**Exercise details:** Restate the whole of the data below word for word, skipping the images.

══════════════════════════════

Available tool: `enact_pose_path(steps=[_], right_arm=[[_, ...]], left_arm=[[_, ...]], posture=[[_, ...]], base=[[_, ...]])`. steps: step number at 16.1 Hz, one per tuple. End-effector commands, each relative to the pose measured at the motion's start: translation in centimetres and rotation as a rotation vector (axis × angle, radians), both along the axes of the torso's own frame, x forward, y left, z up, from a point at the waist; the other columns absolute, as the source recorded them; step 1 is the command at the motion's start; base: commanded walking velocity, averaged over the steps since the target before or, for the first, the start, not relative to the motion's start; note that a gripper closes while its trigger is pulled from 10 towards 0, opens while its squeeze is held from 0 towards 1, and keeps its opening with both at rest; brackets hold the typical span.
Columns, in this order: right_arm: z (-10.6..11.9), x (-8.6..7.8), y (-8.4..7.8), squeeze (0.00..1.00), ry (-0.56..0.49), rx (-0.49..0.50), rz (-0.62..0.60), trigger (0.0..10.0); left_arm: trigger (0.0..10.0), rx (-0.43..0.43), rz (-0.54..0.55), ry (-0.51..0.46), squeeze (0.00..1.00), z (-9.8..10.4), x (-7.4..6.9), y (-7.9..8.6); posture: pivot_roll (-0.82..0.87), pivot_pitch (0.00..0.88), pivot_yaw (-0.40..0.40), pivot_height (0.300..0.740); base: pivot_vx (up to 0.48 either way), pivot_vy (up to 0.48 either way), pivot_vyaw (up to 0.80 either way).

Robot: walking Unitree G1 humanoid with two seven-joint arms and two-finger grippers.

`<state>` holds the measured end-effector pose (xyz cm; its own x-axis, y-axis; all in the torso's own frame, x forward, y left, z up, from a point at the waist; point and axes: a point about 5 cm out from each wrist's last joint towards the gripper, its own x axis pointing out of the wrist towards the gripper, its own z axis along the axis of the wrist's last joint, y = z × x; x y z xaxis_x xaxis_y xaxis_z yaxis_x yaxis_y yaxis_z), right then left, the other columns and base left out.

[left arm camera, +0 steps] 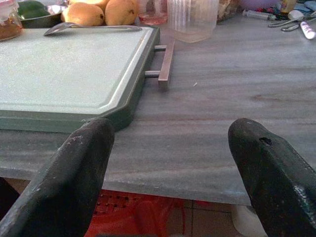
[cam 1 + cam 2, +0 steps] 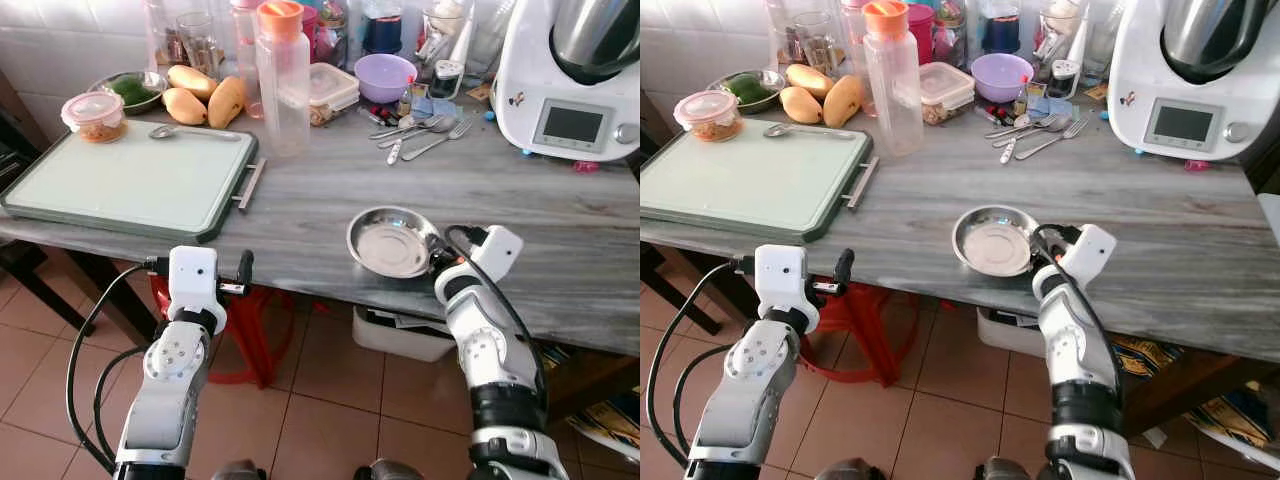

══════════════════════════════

**Worked solution:**
Available tool: `enact_pose_path(steps=[_], right_arm=[[_, ...]], left_arm=[[_, ...]], posture=[[_, ...]], base=[[_, ...]])`. steps: step number at 16.1 Hz, one per tuple. End-effector commands, each relative to the pose measured at the motion's start: translation in centimetres and rotation as a rotation vector (axis × angle, radians), both along the axes of the torso's own frame, x forward, y left, z up, from a point at the waist; the other columns absolute, as the source recorded them; step 1 is the command at the motion's start; base: commanded walking velocity, averaged over the steps since the target before or, for the first, the start, not relative to the motion's start; note that a gripper closes while its trigger is pulled from 10 towards 0, opens while its squeeze is held from 0 towards 1, and keeps its opening with both at rest; brackets hold the typical span.
Columns, in this order: right_arm: z (-10.6..11.9), x (-8.6..7.8), y (-8.4..7.8), squeeze (0.00..1.00), ry (-0.56..0.49), rx (-0.49..0.50), rz (-0.62..0.60), trigger (0.0..10.0); left_arm: trigger (0.0..10.0), rx (-0.43..0.43), rz (-0.54..0.55), ry (-0.51..0.46), squeeze (0.00..1.00), z (-9.8..10.4), x (-7.4..6.9), y (-7.9..8.6); posture: pivot_roll (-0.82..0.87), pivot_pitch (0.00..0.88), pivot_yaw (-0.40..0.40), pivot_height (0.300..0.740); base: pivot_vx (up to 0.48 either way), pivot_vy (up to 0.48 either way), pivot_vyaw (up to 0.80 either way).

Robot: walking Unitree G1 humanoid with two seven-joint arms and two-finger grippers.

`<state>` holds the measured end-effector pose (xyz cm; its own x-axis, y-axis; all in the torso's own frame, x forward, y left, z up, from a point at the waist; point and axes: a point about 5 cm out from each wrist's last joint towards the gripper, its own x axis pointing out of the wrist towards the gripper, its own z axis along the axis of the wrist's last joint, y = z × x; x y z xaxis_x xaxis_y xaxis_z yaxis_x yaxis_y yaxis_z), right then left, the other columns and base left out.

[left arm camera, +0 steps] 
[cam 1 + cam 2, +0 steps] 

None of the exercise remains to be done.